In search of liquid – and wanting to dodge bridleways of which, frankly, we were getting bored – we took back roads to Rake, where the pub provided drinks. It also provided the novelty of a signed border running through the middle of it, right in front of the bar, between Surrey and Hampshire.
Curiously, I had no internet signal in Surrey, but inches away over the border in Hants, it was there in full strength.
Back on the route, we were soon off it again. We got temporarily lost in Durford Wood, thanks to the unbearable incompleteness of online maps, and went round in circles for half an hour before finding our way back.
Lanes and more dodgy tracks led to the South Downs Way, which we joined just south of South Harting.
I had high hopes for this, fondly imagining there would be views that stopped you in your tracks, with completely plain riding surfaces. Sadly, it was the other way round.
We spent a lot of time pushing over rubble and seeing little but trees and bushes. The grey, cold, breezy weather didn’t help.
So, having been through Queen Elizabeth Park and crossed the A3, we dispensed with the attractions of Butser Hill offroad (which I’ve been up before; can’t say I found it life-changing) and took lanes through Clanfield, south of the official route.
There was good reason in this. Both cricket fans, we wanted to see Broadhalfpenny Down, the cricket ground near Hambledon where the very first first-class cricket match was played in 1772. (Hampshire beat England by 53 runs, largely thanks to a first-innings knock of 78 by John Small.) Cricket sceptics might wonder, after quarter of a millennium, when something interesting is finally going to happen.

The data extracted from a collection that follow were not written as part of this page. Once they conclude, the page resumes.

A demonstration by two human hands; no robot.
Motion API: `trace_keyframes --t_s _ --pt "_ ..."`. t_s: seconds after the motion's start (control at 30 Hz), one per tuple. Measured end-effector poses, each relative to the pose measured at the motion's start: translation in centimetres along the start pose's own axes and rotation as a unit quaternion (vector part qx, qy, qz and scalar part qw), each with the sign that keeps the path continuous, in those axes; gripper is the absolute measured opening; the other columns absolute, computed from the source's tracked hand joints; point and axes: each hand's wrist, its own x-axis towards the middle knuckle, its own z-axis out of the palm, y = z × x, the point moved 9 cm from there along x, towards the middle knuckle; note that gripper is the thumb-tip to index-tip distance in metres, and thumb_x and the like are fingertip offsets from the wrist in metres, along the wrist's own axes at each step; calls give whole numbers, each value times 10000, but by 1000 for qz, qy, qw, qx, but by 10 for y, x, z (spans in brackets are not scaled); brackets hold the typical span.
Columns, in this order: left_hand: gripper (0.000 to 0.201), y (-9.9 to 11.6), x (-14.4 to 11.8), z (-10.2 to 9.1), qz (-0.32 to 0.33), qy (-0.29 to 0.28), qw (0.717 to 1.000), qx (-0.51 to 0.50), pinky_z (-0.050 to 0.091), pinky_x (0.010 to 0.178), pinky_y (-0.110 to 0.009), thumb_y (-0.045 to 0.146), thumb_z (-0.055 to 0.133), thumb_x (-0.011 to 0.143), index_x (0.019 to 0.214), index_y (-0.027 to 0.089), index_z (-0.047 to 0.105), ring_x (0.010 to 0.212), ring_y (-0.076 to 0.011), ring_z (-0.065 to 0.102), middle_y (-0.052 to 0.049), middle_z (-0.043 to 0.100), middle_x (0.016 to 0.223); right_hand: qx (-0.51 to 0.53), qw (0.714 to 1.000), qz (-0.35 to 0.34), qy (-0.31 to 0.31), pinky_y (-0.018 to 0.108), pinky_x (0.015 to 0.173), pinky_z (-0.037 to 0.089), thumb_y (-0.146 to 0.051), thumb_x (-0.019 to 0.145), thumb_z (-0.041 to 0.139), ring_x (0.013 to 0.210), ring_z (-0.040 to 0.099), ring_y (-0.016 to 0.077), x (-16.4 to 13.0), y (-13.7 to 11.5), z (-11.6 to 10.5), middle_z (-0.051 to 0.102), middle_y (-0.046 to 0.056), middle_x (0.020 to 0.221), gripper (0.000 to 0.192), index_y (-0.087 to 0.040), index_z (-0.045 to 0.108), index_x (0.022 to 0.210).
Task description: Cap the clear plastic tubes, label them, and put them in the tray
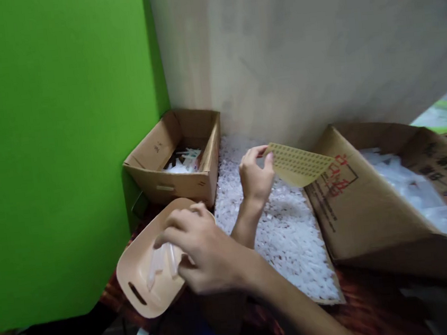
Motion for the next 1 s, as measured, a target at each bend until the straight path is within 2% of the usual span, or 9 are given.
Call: trace_keyframes --t_s 0.13,0.23,0.3,0.4,0.43,0.5,0.67,0.87,1.0 --pt "135 -7 8 -17 -23 9 1000 -15 581 852 -346 144 623 933 1036 161 709 937 -221 747 -120 786 1026 -170 980 11 -99 472 1008 479 -140 849 631 954 614 260 -1 4 5 695 94 975 107 -154 699 930" --pt "173 -12 14 -31 -34 20 999 -14 585 824 -353 254 617 934 1034 161 723 871 -236 744 -95 788 967 -214 969 107 61 443 985 505 -90 886 578 1005 643 256 -43 10 -102 738 89 1042 203 -201 700 1004" --pt "253 -13 17 -44 -36 31 999 3 578 843 -360 331 596 946 1067 158 736 916 -261 743 -104 791 1006 -294 901 232 220 441 914 527 -106 944 522 1008 670 270 -99 17 -199 749 89 1071 270 -232 706 1096" --pt "358 -12 20 -59 -38 26 997 60 550 916 -382 399 523 985 1147 168 743 1066 -302 725 -142 781 1160 -378 753 520 140 423 945 517 -190 949 540 1096 677 301 -190 65 -277 733 149 1198 260 -174 733 1123" --pt "358 -12 19 -60 -38 4 996 81 541 923 -379 394 516 989 1153 177 749 1094 -306 720 -144 780 1186 -352 692 628 53 404 959 513 -195 936 552 1141 670 304 -224 89 -281 722 152 1250 283 -174 733 1152" --pt "277 -18 16 -53 -40 -79 989 122 540 863 -350 349 580 956 1064 197 785 1029 -298 740 -127 805 1116 -286 658 695 -32 375 866 549 -168 822 672 1004 726 307 -260 118 -274 782 124 1078 207 -188 789 992" --pt "91 -52 -13 -20 -54 -312 922 223 497 653 -294 142 826 707 705 207 763 662 -240 712 -46 756 693 -188 640 735 -122 309 701 557 -125 729 745 811 761 263 -285 144 -240 802 50 857 138 -236 806 782" --pt "194 -43 -32 29 13 -387 868 311 542 1000 -441 274 713 951 1122 182 714 1143 -250 666 -99 701 1242 -170 596 770 -153 313 764 579 -208 907 726 861 744 210 -294 134 -237 786 45 947 53 -196 778 902" --pt "338 -39 -67 75 5 -454 828 329 594 945 -455 366 657 1004 1291 187 642 1114 -245 676 -110 655 1312 -185 575 784 -146 362 791 592 -252 901 766 833 729 219 -295 137 -241 761 78 914 116 -138 756 886"
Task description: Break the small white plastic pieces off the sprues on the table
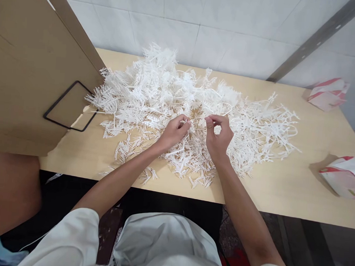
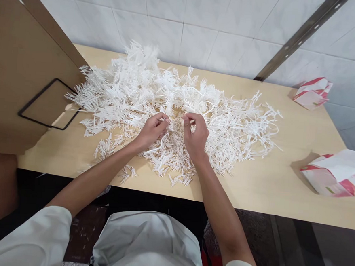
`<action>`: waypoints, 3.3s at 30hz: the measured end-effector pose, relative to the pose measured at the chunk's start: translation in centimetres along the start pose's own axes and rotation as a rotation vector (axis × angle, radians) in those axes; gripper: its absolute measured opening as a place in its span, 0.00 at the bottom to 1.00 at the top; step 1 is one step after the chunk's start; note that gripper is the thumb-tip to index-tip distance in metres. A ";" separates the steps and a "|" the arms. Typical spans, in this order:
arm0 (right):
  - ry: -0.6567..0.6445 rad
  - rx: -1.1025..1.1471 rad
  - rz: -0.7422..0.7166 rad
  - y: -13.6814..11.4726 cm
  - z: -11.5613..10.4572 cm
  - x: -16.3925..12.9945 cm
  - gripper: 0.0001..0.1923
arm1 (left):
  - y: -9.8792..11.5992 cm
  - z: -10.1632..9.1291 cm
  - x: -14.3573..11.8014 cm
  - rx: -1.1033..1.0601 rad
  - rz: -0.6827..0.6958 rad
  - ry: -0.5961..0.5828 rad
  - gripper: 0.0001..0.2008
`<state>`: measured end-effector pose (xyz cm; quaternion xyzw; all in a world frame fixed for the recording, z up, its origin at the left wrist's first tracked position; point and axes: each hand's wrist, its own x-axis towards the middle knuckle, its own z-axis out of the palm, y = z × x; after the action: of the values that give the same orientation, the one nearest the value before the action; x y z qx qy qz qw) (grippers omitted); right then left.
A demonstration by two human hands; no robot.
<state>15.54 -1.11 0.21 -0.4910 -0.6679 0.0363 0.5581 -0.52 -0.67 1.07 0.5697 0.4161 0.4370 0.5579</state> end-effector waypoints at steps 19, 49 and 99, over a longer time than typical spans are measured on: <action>-0.523 0.128 0.169 -0.4 0.1 0.1 0.16 | 0.3 -0.4 -0.5 0.448 0.223 -0.056 0.09; -0.527 0.117 0.188 -0.6 0.2 0.3 0.13 | -0.9 -1.1 0.3 0.398 0.199 -0.078 0.14; -0.237 0.017 0.004 -0.2 0.2 0.5 0.12 | -0.7 -1.6 0.5 0.311 0.280 0.028 0.13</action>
<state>15.29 -0.78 0.58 -0.4800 -0.7277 0.1011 0.4795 -1.90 0.26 0.37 0.6951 0.4029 0.4486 0.3914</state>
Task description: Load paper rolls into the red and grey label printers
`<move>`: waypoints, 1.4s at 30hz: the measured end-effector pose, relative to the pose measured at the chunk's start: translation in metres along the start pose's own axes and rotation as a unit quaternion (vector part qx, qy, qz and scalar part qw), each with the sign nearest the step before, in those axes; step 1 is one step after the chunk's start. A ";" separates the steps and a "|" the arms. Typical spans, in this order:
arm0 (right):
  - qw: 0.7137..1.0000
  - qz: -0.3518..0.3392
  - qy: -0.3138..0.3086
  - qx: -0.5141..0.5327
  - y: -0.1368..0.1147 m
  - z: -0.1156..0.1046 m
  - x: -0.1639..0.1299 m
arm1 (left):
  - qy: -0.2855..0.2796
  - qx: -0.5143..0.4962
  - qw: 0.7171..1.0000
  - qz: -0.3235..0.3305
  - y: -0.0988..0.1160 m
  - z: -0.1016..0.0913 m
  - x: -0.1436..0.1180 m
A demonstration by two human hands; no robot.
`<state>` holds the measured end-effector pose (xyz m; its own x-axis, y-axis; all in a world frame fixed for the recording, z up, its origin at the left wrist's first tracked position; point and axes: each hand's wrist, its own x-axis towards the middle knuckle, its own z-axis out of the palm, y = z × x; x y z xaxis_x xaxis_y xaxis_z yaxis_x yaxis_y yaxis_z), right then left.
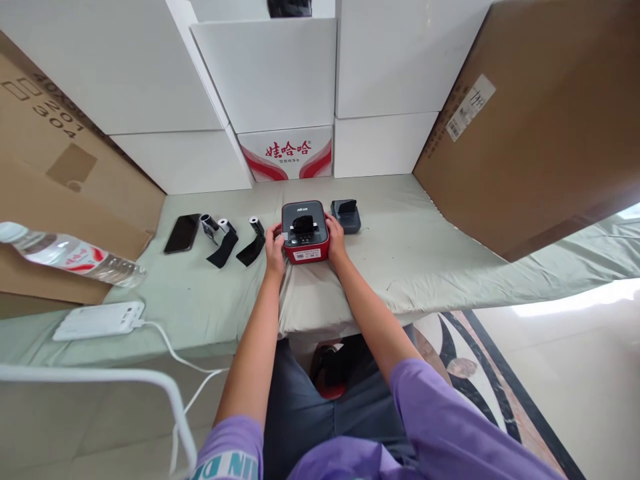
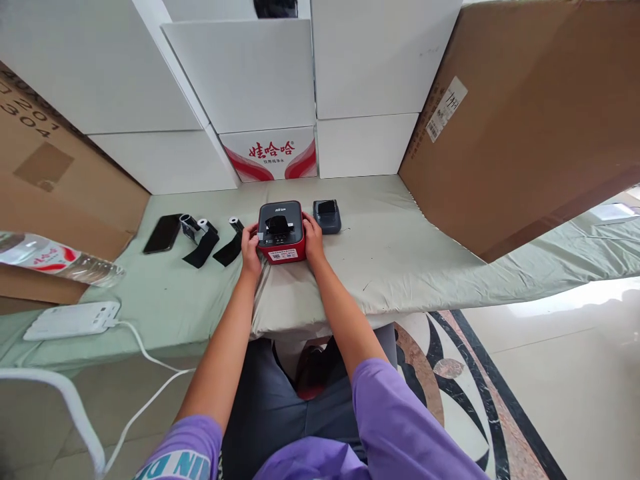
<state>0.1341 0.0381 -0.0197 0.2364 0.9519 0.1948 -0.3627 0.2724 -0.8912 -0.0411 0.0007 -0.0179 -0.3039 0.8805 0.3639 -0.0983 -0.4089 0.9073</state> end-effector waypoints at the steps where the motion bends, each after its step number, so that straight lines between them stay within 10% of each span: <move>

The ground is still in use for various village teams, and since those pioneering days teams have been winding down with post-match banter in the pub opposite. The Bat and Ball contains various memorabilia and, more importantly for us, was offering food and beer. (My oxcheek ragout was excellent, and the beer much enjoyed.)
A short climb to the ridge northwards, back on the route, was our accomm for the night: the pleasantly woody and natural cabins of the Sustainability Centre, free muffins and all.